Receive large files

s.mu...@gmail.com

unread,

Jan 11, 2021, 2:31:52 AM1/11/21

to RestExpress

Hello,

I've read multiple threads in this forum where users have pasted code to receive a file (link), and another where Todd says RestExpress really isn't designed to receive large files since it holds everything in memory before passing it to the controller (link).

If there is a requirement for a RestExpress server to be able to receive large files, what would be the best approach? The basic "get request body as stream, read it in a loop and keep writing to files" crashes with an OOM or just hangs infinitely and isn't working.

Should I use the ChunkedWriteHandler which is part of the pipeline, and make the client send in "chunked" mode? Should I (and can I) bypass RE and talk to Netty directly somehow, which claims it is optimised to be able to handle large files? The ChunkedWriteHandler is kinda in the middle of the pipeline so I'm not sure how to intercept the HTTP message there and write the chunks to a file.

Any pointers will help.

Thanks,

Murali

Todd Fredrich

unread,

Jan 13, 2021, 3:17:38 PM1/13/21

to RestExpress

Hi Murali,

This is a really good question. And it is somewhat difficult for me to answer... As you mentioned, RestExpress was built assuming small-ish JSON resources, therefore, it injects a lot into the Netty pipeline with those assumptions.

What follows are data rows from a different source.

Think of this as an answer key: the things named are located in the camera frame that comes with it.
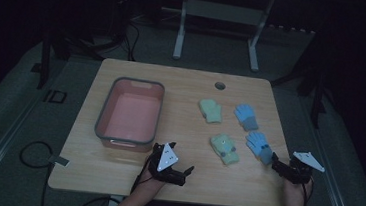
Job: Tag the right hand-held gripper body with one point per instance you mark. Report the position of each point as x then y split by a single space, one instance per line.
300 172

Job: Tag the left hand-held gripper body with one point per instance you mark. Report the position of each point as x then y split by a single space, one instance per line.
165 161

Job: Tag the person's right hand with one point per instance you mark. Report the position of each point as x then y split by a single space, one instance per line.
294 194

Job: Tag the person's left hand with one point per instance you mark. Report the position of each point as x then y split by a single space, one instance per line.
151 184

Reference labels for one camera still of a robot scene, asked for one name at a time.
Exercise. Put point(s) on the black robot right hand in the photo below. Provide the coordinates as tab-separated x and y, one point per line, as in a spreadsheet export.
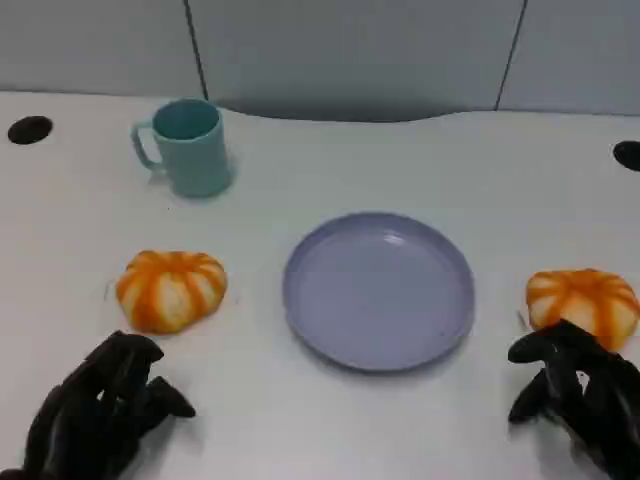
600	390

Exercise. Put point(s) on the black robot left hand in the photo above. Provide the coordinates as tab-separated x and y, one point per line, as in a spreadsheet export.
90	405

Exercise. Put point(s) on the orange and white bread roll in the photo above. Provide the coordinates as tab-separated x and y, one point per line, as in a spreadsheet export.
585	297
170	292

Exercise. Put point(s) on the lilac plate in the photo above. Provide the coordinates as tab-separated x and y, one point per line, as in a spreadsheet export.
378	292

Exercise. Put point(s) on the pale green mug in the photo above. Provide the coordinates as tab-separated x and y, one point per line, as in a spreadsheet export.
192	150

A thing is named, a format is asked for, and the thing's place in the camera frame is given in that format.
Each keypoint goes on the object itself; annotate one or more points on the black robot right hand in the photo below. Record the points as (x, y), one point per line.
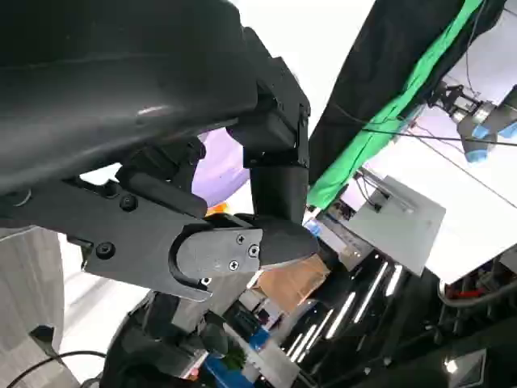
(161, 347)

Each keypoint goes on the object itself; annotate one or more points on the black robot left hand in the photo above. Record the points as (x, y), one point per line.
(121, 81)

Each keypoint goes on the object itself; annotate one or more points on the lilac plate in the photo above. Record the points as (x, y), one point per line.
(220, 169)

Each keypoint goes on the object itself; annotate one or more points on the brown cardboard box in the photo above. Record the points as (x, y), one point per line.
(292, 283)

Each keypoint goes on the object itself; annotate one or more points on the large orange white bread roll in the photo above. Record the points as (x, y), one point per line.
(220, 209)

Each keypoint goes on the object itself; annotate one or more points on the green cloth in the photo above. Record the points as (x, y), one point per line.
(375, 133)

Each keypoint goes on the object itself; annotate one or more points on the grey desk panel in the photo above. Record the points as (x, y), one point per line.
(398, 226)

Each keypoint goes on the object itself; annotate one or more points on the black cloth backdrop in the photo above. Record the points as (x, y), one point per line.
(387, 60)

And it also performs deserialization on incoming JSON payloads only after the entire dataset has been received.

Netty itself (the underlying I/O library utilized in RestExpress) certainly handles large files, processing each "chunk" of data received independently. If it were me, I wouldn't necessarily use RestExpress for that particular use case and would go "outside" its structures to create a completely new Netty pipeline and Netty handler to process the large files. Perhaps it could be stitched into the same pipeline that RestExpress creates, but I would only do that after I had a working stand-alone Netty process figured out.

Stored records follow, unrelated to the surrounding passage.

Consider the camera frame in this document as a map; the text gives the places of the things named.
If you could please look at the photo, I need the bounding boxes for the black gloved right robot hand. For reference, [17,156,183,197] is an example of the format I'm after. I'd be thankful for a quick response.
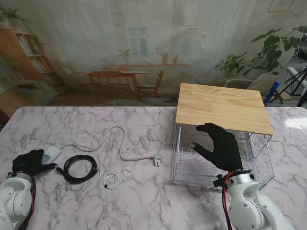
[190,123,243,172]

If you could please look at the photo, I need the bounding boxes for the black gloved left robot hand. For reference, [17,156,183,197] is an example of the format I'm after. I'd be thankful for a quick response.
[12,149,58,179]

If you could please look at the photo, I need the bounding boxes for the white power strip with cord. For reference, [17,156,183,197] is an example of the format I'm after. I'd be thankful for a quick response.
[42,126,162,168]

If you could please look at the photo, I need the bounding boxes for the white wire mesh drawer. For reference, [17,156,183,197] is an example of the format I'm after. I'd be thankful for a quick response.
[169,146,264,190]

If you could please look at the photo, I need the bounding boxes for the grey chair back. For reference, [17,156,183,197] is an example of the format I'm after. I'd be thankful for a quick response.
[224,79,255,90]

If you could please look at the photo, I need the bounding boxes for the black tripod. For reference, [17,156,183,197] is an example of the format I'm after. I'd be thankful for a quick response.
[284,64,307,107]

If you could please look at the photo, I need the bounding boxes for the white bench edge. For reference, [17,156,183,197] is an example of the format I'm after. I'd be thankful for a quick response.
[287,67,307,80]

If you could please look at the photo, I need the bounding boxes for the printed room scene backdrop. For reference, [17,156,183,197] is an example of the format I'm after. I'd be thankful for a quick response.
[0,0,300,107]

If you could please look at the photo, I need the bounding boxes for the red black left arm cables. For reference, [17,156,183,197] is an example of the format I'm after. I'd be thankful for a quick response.
[18,177,36,230]

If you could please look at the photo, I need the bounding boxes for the red black arm cables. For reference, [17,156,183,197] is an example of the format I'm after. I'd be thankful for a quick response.
[18,177,36,230]
[213,171,235,230]

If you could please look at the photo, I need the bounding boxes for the white wire rack frame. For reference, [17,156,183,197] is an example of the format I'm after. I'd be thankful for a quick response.
[173,123,275,185]

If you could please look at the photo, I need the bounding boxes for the black coiled cable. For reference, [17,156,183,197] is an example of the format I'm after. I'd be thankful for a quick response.
[56,155,98,184]

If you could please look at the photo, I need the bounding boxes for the red black right arm cables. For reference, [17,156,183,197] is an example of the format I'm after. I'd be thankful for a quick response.
[213,171,235,230]

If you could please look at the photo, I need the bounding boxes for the white wired earphones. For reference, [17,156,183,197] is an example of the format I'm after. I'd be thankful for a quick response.
[100,167,133,190]

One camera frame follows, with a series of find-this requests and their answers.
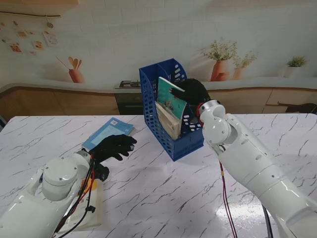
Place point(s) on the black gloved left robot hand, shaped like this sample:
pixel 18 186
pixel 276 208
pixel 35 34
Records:
pixel 114 146

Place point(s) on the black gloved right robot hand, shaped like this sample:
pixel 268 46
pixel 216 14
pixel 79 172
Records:
pixel 193 91

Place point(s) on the light blue paperback book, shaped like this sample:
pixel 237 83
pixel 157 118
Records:
pixel 109 131

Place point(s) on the teal illustrated paperback book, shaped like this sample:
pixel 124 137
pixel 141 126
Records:
pixel 171 99

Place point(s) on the tan paperback book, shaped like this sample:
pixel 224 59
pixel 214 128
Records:
pixel 167 121

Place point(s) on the yellow and white book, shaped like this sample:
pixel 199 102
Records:
pixel 89 205

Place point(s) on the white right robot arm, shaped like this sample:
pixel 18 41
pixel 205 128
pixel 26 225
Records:
pixel 255 161

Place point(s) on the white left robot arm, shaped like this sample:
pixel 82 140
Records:
pixel 44 196

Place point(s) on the blue plastic file holder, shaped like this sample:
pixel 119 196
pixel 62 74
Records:
pixel 171 146

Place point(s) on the printed kitchen backdrop banner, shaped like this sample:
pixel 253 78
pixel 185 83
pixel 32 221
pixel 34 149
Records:
pixel 99 37

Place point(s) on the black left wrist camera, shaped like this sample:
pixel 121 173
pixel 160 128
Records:
pixel 102 173

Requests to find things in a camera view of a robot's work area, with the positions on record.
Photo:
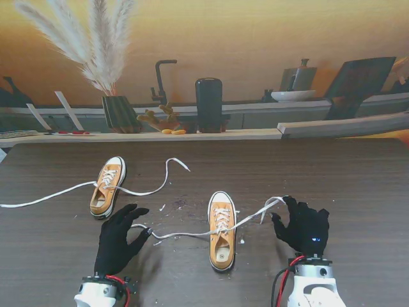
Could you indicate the short white slanted strip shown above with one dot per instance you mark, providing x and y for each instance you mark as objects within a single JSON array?
[{"x": 38, "y": 116}]

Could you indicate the metal grid rack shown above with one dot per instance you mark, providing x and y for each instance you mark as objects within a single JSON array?
[{"x": 17, "y": 133}]

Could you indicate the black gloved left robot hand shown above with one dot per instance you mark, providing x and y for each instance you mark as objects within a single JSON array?
[{"x": 113, "y": 243}]

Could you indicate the pale pampas grass plumes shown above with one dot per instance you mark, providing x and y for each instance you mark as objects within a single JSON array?
[{"x": 102, "y": 64}]

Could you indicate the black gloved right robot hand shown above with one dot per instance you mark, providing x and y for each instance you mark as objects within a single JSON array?
[{"x": 306, "y": 230}]

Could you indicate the grey metal pitcher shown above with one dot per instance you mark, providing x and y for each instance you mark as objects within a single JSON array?
[{"x": 303, "y": 78}]

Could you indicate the small yellow lemon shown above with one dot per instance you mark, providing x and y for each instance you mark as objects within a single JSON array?
[
  {"x": 179, "y": 131},
  {"x": 166, "y": 131}
]

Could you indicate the tall black cylindrical container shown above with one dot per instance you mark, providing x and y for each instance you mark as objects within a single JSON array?
[{"x": 209, "y": 105}]

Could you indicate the long white slanted strip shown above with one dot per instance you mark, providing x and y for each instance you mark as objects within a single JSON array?
[{"x": 68, "y": 110}]

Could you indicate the grey wooden plank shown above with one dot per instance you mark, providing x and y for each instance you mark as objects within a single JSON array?
[{"x": 335, "y": 126}]

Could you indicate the black kitchen faucet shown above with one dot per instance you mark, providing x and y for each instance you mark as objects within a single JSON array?
[{"x": 158, "y": 83}]

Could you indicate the dark tilted panel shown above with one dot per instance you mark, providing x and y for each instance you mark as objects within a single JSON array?
[{"x": 361, "y": 76}]

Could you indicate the white shallow bowl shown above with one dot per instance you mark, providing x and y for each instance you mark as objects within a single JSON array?
[{"x": 292, "y": 96}]

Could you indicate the dark ribbed vase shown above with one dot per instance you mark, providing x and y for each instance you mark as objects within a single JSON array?
[{"x": 119, "y": 113}]

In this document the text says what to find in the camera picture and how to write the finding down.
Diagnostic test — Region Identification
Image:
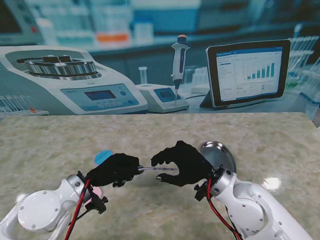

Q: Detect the pink culture dish base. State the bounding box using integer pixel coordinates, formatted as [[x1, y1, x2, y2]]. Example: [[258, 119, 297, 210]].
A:
[[93, 149, 114, 167]]

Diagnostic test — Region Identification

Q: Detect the printed laboratory backdrop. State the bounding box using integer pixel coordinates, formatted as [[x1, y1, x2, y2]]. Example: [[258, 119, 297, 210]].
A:
[[0, 0, 320, 118]]

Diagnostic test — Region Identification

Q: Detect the steel kidney tray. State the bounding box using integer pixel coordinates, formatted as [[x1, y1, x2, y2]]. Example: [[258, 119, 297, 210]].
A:
[[199, 140, 237, 176]]

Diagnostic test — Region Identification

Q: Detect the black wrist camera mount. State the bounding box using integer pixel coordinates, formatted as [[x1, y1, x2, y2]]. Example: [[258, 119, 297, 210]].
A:
[[194, 183, 211, 202], [86, 191, 109, 215]]

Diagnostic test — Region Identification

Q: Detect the pink culture dish lid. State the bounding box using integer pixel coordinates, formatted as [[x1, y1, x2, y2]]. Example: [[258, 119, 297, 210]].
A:
[[83, 186, 106, 207]]

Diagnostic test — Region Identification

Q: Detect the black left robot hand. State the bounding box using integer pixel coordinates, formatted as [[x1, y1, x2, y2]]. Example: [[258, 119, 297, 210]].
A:
[[86, 152, 141, 188]]

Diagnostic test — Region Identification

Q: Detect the red right wrist cable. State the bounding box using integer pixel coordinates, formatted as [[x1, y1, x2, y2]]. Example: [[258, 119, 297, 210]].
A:
[[206, 178, 243, 240]]

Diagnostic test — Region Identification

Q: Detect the red wrist cable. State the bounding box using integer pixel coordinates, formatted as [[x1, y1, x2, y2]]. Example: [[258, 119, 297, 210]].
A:
[[64, 178, 92, 240], [206, 178, 243, 240]]

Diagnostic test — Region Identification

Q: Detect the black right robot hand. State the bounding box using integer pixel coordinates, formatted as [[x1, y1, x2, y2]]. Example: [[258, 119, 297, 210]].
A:
[[150, 140, 216, 187]]

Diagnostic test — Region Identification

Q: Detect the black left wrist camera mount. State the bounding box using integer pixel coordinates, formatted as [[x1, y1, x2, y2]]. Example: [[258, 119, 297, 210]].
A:
[[86, 191, 109, 215]]

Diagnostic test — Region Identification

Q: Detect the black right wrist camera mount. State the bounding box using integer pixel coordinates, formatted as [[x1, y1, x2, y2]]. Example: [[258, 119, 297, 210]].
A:
[[194, 183, 211, 202]]

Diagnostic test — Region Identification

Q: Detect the red left wrist cable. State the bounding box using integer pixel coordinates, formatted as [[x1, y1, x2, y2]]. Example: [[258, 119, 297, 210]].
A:
[[64, 178, 92, 240]]

If the low-level Netty handling is too fiddly for that particular process, you might try something like https://vertx.io/ that also uses Netty under the covers. Or even use a language created for building large file handling servers like https://golang.org/ or something.

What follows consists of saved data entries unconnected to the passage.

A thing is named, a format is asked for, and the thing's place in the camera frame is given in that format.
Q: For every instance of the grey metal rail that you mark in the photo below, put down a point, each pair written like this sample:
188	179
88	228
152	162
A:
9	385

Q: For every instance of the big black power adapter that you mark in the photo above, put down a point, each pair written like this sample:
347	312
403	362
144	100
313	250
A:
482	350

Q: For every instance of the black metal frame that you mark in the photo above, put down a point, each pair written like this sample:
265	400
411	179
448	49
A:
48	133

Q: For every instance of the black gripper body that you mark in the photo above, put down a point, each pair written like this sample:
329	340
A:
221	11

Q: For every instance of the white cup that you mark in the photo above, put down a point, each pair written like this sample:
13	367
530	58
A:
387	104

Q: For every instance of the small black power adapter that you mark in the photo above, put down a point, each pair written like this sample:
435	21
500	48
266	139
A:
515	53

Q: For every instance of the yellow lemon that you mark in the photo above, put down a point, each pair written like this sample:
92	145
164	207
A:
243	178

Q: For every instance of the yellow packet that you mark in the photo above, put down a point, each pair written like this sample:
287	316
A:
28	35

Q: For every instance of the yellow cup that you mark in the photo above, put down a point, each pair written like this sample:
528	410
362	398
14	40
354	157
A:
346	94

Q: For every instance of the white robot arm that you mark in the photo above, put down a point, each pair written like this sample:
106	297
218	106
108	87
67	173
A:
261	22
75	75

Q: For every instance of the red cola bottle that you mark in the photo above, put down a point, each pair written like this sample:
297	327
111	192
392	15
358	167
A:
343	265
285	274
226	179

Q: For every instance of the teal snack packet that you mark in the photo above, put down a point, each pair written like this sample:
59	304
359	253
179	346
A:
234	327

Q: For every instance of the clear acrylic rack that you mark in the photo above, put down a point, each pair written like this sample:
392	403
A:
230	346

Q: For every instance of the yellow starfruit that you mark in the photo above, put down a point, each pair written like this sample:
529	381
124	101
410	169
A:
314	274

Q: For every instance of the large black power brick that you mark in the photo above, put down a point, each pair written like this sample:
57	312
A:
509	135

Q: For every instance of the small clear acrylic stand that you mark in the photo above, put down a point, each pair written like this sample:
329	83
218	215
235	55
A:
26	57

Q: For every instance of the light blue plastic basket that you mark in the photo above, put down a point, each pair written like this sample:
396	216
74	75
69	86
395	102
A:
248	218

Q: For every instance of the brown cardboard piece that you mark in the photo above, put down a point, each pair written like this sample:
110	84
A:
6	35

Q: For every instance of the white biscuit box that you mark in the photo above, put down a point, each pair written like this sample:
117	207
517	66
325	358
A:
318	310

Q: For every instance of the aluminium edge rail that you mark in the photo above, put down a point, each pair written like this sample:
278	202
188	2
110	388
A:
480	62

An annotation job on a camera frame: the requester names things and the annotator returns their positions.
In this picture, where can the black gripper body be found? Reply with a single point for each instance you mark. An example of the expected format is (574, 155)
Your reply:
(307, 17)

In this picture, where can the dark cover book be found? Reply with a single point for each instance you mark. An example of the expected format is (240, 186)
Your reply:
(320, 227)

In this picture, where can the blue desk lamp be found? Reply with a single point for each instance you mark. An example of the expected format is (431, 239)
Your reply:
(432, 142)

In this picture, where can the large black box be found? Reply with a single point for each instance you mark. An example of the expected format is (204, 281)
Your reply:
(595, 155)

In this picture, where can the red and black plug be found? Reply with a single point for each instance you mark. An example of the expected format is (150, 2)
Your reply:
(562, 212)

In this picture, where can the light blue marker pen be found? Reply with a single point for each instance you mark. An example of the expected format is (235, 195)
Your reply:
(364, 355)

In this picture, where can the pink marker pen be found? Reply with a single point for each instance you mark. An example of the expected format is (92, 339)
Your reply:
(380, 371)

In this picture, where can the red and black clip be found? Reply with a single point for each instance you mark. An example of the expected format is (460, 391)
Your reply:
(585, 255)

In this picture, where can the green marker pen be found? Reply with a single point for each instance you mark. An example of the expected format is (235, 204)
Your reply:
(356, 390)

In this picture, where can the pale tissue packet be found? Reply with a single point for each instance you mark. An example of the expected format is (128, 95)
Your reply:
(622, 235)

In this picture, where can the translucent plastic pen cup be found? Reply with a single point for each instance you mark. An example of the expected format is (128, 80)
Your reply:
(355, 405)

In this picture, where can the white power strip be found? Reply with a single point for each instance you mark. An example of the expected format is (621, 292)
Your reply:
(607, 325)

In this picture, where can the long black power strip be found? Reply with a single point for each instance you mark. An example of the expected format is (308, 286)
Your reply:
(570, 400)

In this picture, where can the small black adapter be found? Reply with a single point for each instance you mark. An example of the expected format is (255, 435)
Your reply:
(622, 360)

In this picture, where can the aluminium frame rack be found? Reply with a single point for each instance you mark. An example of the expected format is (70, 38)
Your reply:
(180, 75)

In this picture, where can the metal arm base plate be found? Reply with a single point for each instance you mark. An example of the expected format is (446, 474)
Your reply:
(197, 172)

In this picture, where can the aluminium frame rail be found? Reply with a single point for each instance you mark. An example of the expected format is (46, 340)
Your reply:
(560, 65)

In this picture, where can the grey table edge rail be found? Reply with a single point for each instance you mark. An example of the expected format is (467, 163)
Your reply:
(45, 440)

Again, I'm sorry I can't give you an easy answer. If you do end up creating a Netty server that does it well and figure out how the RestExpress-built Netty pipeline could be optimized to handle that as well, I'm very open to collaboration or pull requests for that.

Thanks and good luck,

--Todd

s.mu...@gmail.com

unread,

Jan 14, 2021, 10:11:52 AM1/14/21

to RestExpress

Hi Todd,

Thanks for that response. As you might have guessed, I have a few follow up questions :D

There's a sample HTTP upload example (Java based) in the Netty source code, which I've tested and it seems to be working fine. I'm still trying to understand the different pieces of it, but I have a decent understanding of how it works.

The pipeline looks like this:

HttpRequestDecoder

HttpResponseEncoder

HttpContentCompressor

HttpUploadServerHandler - the class which handles the actual file receive

I modified the example to save onto disk locally, the file which is sent by the Client (Which is also provided as a Java program)

My questions are:

1. How would I go "outside" RestExpress for a specific route ("/upload" for example), but still keep RestExpress for all the other routes? I have the pipeline ready for upload from the sample program, and I am OK with the default RestExpress pipeline for all the other APIs. Is this possible?

2. Can RestExpress support listening to multiple ports on the same server instance? Like, file uploads on port XXXX and the rest of the APIs on port YYYY? This kinda ties to the previous question I suppose..

"And it also performs deserialization on incoming JSON payloads only after the entire dataset has been received"

3. When you said the above, did you mean the code in DefaultRequestHandler::processRequest in the RE code base? Could you elaborate a bit more?

Thinking on the same lines, if a client were to throw a "multipart/form-data" request to an RE server as of now, would I be able to configure a controller to read those parts individually without consuming too much memory?

4. In one of the Github issues (issue 22), you mention this:

Multi-part uploads work fine and the results "get" to the controller in the request. Other clients have performed multi-part parsing in the controller method itself and things seem to work fine. Perhaps we can get them to submit their controller logic back to the project...

Would you happen to have access to some of this code so that I can draw some hints from the same?

And what did you mean by the results "get" to the controller? You mean the "read" method in the controller? How would a POST request from the client, go to the "get" on the controller?